Features of the Study

The study relied on 1996–2010 data from the HRS, a biennial household survey, merged with data on the timing and presence of state-level health insurance regulations. The authors used a statistical model to compare the outcomes of individuals in states with strict regulations (defined as having either guaranteed issue or community rating regulations) to individuals in states without these regulations. The sample included 119,422 person-month observations from employed individuals ages 60 to 65, and analyses of Social Security claiming were limited to those who were at least 62. Of those, 12,560 person-month observations were from strictly regulated states at least some of the years during the 1996–2010 period. The majority of individuals in the sample were female (54 percent), 14 percent were black or African American, and 8 percent were Hispanic.

Findings

Employment

  • The study found that at age 63, employed individuals in states with strict regulations were significantly more likely to exit the labor market than those in other states. There was no statistically significant relationships between non-group health insurance reform and self-reported retirement.

Benefit receipt

  • The study found no statistically significant relationships between non-group health insurance reform and Social Security retirement benefit claims.
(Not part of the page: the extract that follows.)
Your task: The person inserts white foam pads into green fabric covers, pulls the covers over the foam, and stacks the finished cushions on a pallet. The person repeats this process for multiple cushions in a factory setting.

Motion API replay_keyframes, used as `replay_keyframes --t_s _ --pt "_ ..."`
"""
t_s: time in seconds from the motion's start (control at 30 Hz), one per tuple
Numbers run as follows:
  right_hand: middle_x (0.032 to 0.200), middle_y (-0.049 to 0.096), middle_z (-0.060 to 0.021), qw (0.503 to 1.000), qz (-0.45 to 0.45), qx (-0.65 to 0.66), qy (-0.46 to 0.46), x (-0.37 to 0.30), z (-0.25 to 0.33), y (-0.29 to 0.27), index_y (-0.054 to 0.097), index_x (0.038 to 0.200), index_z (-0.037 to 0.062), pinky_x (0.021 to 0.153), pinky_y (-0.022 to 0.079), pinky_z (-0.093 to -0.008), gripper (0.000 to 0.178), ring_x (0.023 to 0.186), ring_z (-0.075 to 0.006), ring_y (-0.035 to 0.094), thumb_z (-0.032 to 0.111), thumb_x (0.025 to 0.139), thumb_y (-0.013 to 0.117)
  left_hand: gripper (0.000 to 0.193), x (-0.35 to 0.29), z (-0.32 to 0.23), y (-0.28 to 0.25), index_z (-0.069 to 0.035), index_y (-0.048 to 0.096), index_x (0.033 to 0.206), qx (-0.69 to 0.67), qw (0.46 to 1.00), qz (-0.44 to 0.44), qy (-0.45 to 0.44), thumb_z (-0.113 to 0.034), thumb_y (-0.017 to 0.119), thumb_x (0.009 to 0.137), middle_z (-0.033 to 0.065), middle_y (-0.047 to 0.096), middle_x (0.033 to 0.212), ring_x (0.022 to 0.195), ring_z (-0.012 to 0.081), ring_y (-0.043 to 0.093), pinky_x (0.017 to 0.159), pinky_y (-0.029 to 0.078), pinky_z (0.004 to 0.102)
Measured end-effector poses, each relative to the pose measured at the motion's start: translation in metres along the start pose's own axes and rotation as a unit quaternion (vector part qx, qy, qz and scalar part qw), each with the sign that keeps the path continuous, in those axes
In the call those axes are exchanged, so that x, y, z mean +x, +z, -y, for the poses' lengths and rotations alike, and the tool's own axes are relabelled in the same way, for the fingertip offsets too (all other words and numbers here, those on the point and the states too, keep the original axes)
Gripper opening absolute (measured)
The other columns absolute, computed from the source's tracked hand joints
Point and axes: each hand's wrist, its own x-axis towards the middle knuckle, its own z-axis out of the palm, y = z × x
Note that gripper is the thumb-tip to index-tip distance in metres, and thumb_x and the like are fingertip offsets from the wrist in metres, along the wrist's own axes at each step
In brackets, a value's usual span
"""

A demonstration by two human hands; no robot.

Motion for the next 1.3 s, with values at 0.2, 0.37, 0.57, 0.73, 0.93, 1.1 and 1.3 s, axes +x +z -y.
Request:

Considerations for Interpreting the Findings

The survey was administered every two years, so the timing of measurement for control variables could be anywhere from one month to two years before the outcome. Although the authors controlled for the average hourly earnings, this variable was not necessarily measured a year before the time of the outcomes being measured. Therefore, the existing employment differences between the group in states with state-level reforms and the group in non-reform states could explain the observed differences in outcomes.

Causal Evidence Rating

The quality of causal evidence presented in this report is low because the authors did not demonstrate that individuals in states with state-level reforms of health insurance were similar to those in non-reform states. This means we are not confident that the estimated effects are attributable to the non-group health insurance reform; other factors are likely to have contributed.